Task »
From the first line to the last, copy the listing exactly and omit the images.

:::::

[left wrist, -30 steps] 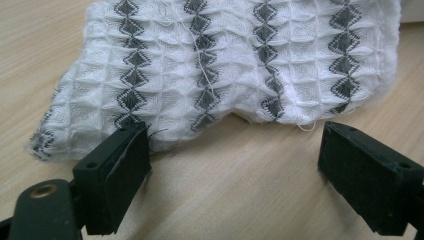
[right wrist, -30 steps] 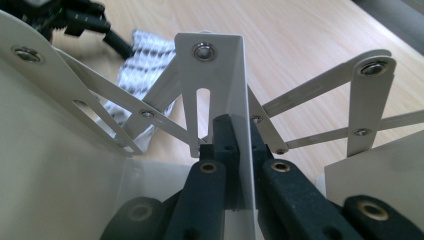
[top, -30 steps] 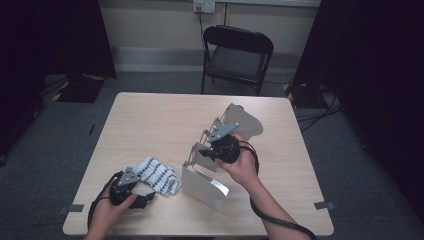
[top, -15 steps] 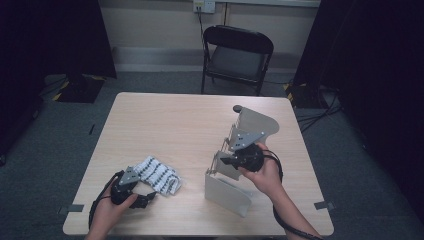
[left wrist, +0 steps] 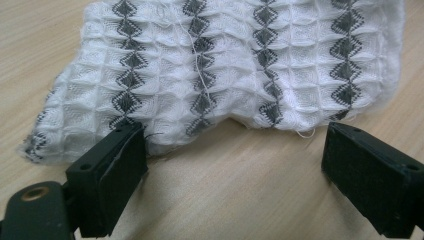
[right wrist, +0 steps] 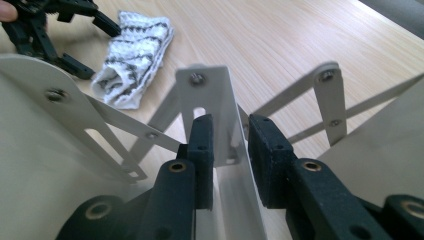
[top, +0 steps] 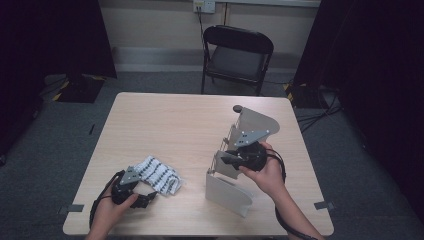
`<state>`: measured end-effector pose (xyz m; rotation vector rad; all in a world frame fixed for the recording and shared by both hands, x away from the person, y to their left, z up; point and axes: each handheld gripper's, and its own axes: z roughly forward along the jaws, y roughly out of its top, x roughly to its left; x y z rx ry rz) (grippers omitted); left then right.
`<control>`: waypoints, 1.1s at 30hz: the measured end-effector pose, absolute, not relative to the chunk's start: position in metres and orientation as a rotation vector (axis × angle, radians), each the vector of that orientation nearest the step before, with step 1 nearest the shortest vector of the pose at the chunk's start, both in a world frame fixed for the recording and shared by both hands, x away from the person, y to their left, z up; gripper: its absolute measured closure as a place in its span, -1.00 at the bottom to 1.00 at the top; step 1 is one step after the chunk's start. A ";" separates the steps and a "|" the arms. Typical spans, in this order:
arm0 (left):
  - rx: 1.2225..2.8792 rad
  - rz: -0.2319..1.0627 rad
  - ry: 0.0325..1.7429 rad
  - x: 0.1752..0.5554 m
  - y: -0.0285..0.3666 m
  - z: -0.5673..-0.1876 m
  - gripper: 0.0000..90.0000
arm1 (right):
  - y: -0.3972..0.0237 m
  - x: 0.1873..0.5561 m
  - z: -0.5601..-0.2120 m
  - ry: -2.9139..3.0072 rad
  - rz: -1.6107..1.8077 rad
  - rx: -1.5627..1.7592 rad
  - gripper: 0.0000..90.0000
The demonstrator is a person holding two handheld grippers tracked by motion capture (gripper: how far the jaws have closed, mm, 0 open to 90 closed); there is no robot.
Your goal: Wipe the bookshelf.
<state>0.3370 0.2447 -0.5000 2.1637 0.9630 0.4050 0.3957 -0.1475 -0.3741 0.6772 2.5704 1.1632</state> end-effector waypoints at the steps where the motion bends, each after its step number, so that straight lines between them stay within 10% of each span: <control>1: 2.165 0.406 0.962 0.337 0.245 -0.500 -0.77 | -0.147 0.395 -0.372 2.566 1.161 0.676 0.57; 33: 2.174 0.402 0.938 0.339 0.244 -0.500 -0.78 | -0.131 0.441 -0.353 2.407 1.100 0.857 0.25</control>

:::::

Result of this exercise »
[left wrist, -30 steps] 
[right wrist, -30 steps] 
[top, -30 steps] 
[top, -15 steps] 
[left wrist, +0 steps] 
[right wrist, +0 steps] 
[top, +0 steps] 
`<state>`: measured end-effector pose (xyz m; rotation vector rad; all in a world frame fixed for the recording and shared by both hands, x away from the person, y to their left, z up; point and axes: each handheld gripper's, and its own axes: z roughly forward along the jaws, y roughly out of its top, x roughly to its left; x y z rx ry rz) (grippers omitted); left then right.
`<control>`: waypoints, 1.1s at 30hz: the measured end-effector pose, absolute, not relative to the chunk's start: position in metres and orientation as a rotation vector (axis × angle, radians), each the vector of that orientation nearest the step before, with step 1 nearest the shortest vector of the pose at the chunk's start, both in a world frame fixed for the recording and shared by both hands, x away from the person, y to their left, z up; gripper: its absolute measured closure as a place in its span, -1.00 at the bottom to 1.00 at the top; step 1 is one step after the chunk's start. A ";" separates the steps and a "|" the arms. Typical spans, in this order:
arm0 (left):
  - rx: 1.2225..2.8792 rad
  - rz: -0.2319..1.0627 rad
  - ry: 0.0325..1.7429 rad
  - x: 0.1752..0.5554 m
  - y: -0.0285..0.3666 m
  - z: -0.5673..-0.1876 m
  - gripper: 0.0000..90.0000
arm1 (right):
  - y: -0.3972..0.0237 m
  - x: 0.1873..0.5561 m
  - z: -0.5601..-0.2120 m
  - ry: -2.9139..3.0072 rad
  - rz: -1.6107..1.8077 rad
  - rx: -1.5627..1.7592 rad
  - gripper: 0.0000..90.0000
The demonstrator is a person holding two handheld grippers tracked by motion capture (gripper: how far the jaws have closed, mm, 0 open to 90 closed); there is no robot.
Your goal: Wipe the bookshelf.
<state>0.3370 0.2447 -0.5000 2.1637 0.9630 0.4050 0.3957 -0.1475 -0.3741 0.6772 2.5704 1.1632</state> end-effector waypoints at the steps where the motion bends, each after its step number, so that straight lines between them stay within 10% of each span: <control>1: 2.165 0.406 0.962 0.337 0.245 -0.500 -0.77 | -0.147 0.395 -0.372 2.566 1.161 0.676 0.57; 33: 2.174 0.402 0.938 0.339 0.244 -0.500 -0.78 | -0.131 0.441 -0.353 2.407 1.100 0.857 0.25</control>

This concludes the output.